- _Task prompt_
Print, exactly as they appear in the listing below, the lines from the line with "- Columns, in" to the line with "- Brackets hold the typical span", with both end lines kept.

- _Data segment_
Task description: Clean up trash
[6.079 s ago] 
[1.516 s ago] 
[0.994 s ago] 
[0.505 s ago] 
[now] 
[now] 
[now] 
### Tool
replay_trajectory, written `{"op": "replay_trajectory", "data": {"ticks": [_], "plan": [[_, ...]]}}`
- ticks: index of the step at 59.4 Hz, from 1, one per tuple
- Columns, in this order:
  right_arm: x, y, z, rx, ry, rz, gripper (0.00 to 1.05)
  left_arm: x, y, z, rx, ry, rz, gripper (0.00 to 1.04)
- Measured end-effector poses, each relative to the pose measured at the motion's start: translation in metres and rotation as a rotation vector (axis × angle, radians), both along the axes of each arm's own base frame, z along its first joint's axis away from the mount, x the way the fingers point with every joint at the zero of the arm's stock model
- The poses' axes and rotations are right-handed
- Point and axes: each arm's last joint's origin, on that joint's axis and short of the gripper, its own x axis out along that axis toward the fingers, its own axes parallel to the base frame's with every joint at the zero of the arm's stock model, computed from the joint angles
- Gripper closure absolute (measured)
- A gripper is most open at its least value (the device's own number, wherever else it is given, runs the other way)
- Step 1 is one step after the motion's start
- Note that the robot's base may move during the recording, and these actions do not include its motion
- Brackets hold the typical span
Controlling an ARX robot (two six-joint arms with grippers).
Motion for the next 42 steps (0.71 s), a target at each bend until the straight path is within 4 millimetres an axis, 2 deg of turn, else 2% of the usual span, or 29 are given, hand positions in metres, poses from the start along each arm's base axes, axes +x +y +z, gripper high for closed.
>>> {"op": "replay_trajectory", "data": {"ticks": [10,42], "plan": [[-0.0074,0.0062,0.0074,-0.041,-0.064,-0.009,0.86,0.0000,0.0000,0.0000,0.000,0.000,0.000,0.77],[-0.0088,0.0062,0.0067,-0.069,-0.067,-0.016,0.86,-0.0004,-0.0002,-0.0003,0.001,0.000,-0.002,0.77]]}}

- _Task solution_
- Columns, in this order:
  right_arm: x, y, z, rx, ry, rz, gripper (0.00 to 1.05)
  left_arm: x, y, z, rx, ry, rz, gripper (0.00 to 1.04)
- Measured end-effector poses, each relative to the pose measured at the motion's start: translation in metres and rotation as a rotation vector (axis × angle, radians), both along the axes of each arm's own base frame, z along its first joint's axis away from the mount, x the way the fingers point with every joint at the zero of the arm's stock model
- The poses' axes and rotations are right-handed
- Point and axes: each arm's last joint's origin, on that joint's axis and short of the gripper, its own x axis out along that axis toward the fingers, its own axes parallel to the base frame's with every joint at the zero of the arm's stock model, computed from the joint angles
- Gripper closure absolute (measured)
- A gripper is most open at its least value (the device's own number, wherever else it is given, runs the other way)
- Step 1 is one step after the motion's start
- Note that the robot's base may move during the recording, and these actions do not include its motion
- Brackets hold the typical span

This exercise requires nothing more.